Your diet is probably dangerously acidic but there’s a simple solution (New Scientist)
Nutrition scientists have unlocked an entirely new way of thinking about why certain foods are good for you and others are harmful. Here’s what to eat to function at your best
I am standing in the bathroom with a strip of litmus paper in my hand. I am going to pee on it and hope that it doesn’t turn red, which would indicate acid.

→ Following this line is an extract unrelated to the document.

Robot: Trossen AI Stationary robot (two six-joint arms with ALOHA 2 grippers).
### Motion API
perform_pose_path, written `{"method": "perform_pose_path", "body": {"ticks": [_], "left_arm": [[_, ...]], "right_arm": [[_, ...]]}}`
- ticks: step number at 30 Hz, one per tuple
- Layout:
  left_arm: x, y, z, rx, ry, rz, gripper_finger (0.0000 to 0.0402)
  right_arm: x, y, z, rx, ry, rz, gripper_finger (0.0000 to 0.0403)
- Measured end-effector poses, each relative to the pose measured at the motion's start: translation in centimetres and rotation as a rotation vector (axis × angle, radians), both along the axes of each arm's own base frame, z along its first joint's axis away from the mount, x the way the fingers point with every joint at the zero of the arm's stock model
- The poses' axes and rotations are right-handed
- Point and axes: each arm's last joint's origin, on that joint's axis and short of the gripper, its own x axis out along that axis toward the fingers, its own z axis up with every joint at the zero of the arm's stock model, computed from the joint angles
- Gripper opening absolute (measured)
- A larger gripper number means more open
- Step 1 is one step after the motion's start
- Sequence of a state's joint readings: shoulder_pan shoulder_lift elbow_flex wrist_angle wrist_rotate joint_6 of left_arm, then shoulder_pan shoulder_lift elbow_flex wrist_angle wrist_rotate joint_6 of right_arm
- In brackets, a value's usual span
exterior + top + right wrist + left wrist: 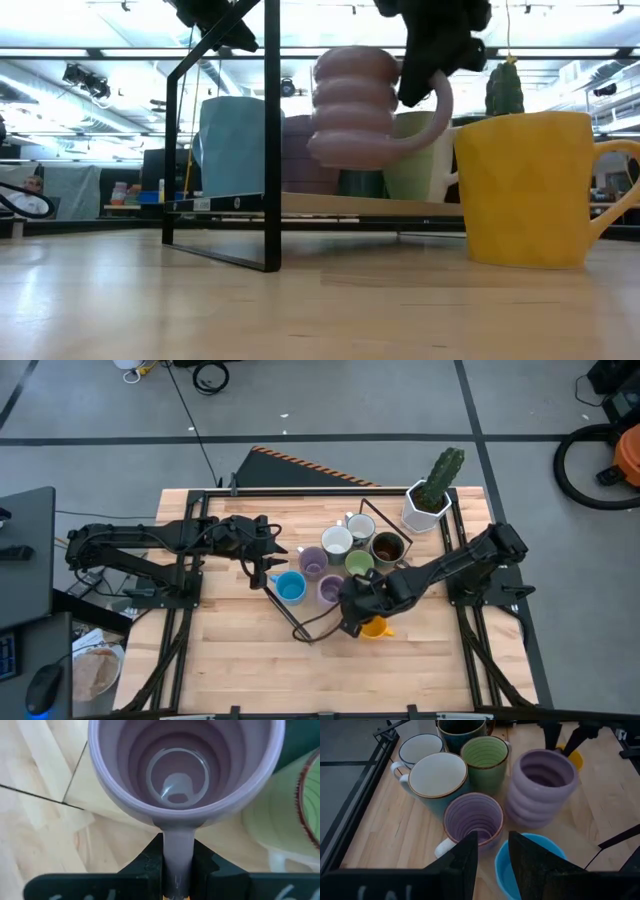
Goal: Place coffee mugs
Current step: Put the violet mug on the shelf
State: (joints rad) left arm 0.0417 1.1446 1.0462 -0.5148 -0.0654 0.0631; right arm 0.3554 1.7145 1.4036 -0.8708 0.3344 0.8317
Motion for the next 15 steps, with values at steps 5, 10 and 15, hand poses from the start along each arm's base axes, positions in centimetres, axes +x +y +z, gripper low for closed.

This isn’t for a bet – it is a (ahem) litmus test of whether my diet is slowly killing me. Acidic urine is a crude sign that something called my dietary acid load is too high. If it is, I am opening myself up to a range of ills. Luckily, there is a simple cure: a change of diet. So, if I do see red, I am going to eat some spinach and try again.
This might sound like medical woo-woo, and there are worrying echoes of a discredited fad called the alkaline diet. But nutrition scientists increasingly think that by ignoring dietary acid load we are missing a trick when it comes to healthy eating. “The higher the dietary acid load, the higher the risk of developing chronic diseases,” says Hana Kahleova at the Physicians Committee for Responsible Medicine, a not-for-profit research centre in Washington DC. These include kidney disease, liver disease, cancer, obesity, hypertension and even anxiety and depression.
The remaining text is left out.